Fittingly, Jones and LaFleiche were Jurich’s guests at the Miami game. Both admitted that, much as they were taken with the man in black, they could not envision what has transpired at U of L in the last 17 years. Who could? Said LaFleiche, with a chuckle, “Tom was making $125,000 a year at Colorado State; I think he’s doing a little better than that now.”

Jones recalled that Jurich was a hard sell. He was happy at Colorado State and didn’t know a thing about Louisville. But Jones flew out to Colorado to meet him and then bugged him, often with late-night phone calls. His persistence paid off when Jurich finally agreed to bring his wife, Terrilynn, to Louisville for a visit. And the rest of that is history, too.
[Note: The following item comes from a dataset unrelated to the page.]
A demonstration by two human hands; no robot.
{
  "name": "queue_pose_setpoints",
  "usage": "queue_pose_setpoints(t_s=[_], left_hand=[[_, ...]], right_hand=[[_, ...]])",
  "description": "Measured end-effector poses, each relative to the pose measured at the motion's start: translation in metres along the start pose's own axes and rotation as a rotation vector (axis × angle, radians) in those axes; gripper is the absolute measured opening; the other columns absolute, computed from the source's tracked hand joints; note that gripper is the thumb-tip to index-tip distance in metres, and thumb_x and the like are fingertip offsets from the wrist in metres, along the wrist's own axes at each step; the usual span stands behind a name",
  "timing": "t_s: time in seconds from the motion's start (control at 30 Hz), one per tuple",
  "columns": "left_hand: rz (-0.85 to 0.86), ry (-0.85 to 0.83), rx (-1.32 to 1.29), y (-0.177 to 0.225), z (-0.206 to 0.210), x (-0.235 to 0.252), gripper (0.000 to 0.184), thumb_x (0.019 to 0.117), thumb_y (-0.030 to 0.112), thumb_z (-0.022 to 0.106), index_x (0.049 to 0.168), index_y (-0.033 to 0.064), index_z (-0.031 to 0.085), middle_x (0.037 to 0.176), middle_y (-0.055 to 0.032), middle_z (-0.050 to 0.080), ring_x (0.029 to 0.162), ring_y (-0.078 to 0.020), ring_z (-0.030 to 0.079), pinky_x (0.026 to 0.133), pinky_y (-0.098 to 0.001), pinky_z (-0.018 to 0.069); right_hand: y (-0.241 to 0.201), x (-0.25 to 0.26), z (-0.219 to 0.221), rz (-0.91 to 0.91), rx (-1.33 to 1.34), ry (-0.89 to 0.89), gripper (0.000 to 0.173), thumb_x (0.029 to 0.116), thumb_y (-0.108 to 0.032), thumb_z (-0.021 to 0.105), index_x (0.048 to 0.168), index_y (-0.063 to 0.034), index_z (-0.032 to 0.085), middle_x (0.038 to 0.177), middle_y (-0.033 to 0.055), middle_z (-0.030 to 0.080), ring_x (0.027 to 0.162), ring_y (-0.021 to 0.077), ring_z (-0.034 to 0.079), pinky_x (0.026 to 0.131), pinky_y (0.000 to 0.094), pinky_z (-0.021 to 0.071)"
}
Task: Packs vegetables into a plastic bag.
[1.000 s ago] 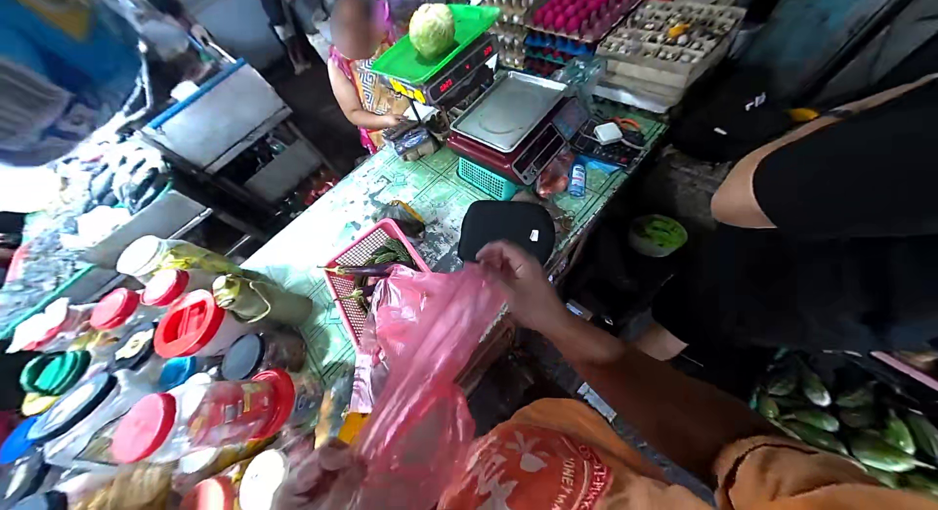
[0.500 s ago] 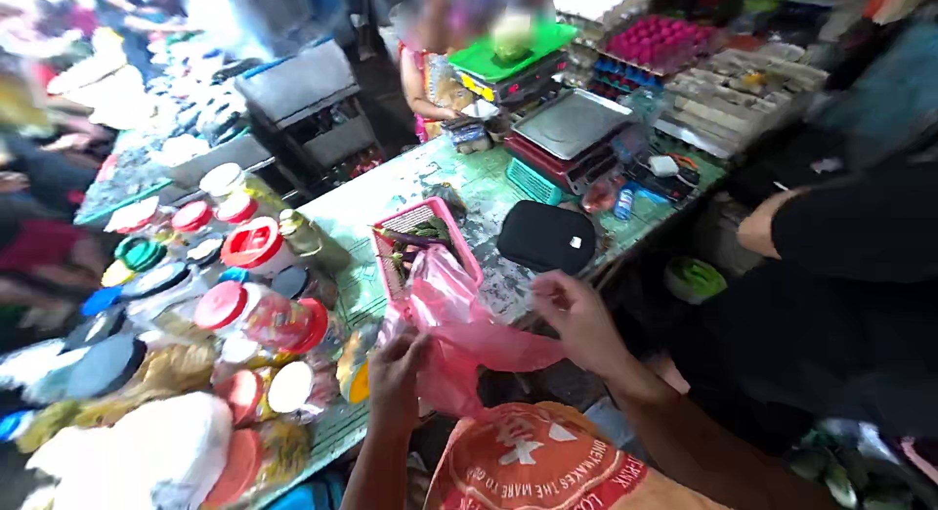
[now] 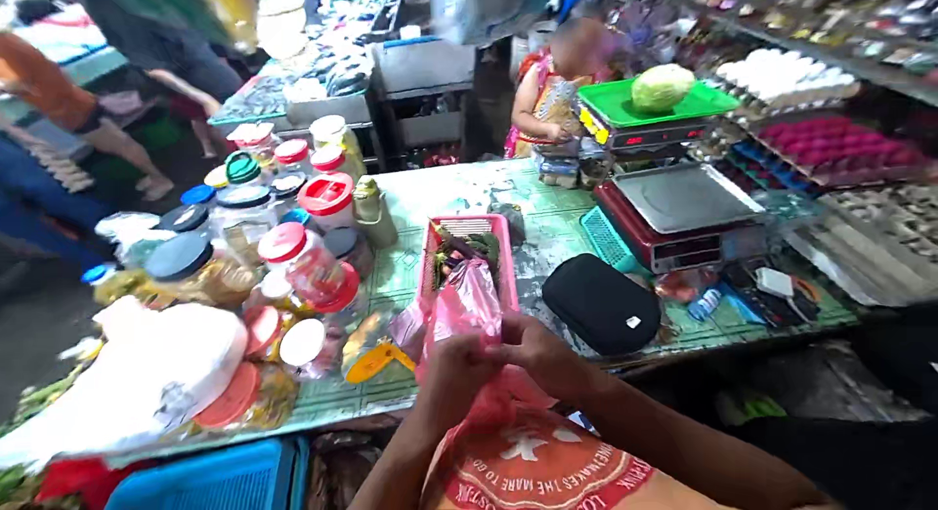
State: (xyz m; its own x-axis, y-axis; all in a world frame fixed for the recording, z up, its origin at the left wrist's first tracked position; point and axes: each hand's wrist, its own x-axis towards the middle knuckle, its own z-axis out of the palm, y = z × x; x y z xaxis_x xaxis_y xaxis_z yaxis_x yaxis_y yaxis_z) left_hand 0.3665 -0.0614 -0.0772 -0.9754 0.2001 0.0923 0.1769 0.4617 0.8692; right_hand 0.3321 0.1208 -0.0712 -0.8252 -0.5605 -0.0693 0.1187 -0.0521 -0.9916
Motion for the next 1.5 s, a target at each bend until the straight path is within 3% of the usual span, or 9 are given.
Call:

Knop, Lyles, Unitas and everyone who has worn the red-and-black would have enjoyed the Miami game. Nothing bad was going to happen to the Cards on the night the new era began. After trailing early and leading only 14-10 at halftime, the first team of Bobby Ball II took care of business in the second half. When the game clock finally expired a bit before midnight, the scoreboards glowed with the final score: Louisville 31, Miami 13.

At 7 a.m. Tuesday, when dawn was breaking over the ballyard and the tailgate debris had yet to be cleared from the parking lots, the radio talk shows already were humming with chatter about new quarterback Will Gardner, the excellent play of the defense, Corvin Lamb’s 97-yard kick return for a TD, and, of course, Petrino’s demeanor (relieved and happy) in his post-game interviews.

The page was turned, the new era begun. This is not your daddy or your granddaddy’s U of L football program. But it was right and proper to remember them and what they contributed back in the days when nobody could envision the miracle that has transpired at Johnny U.’s alma mater.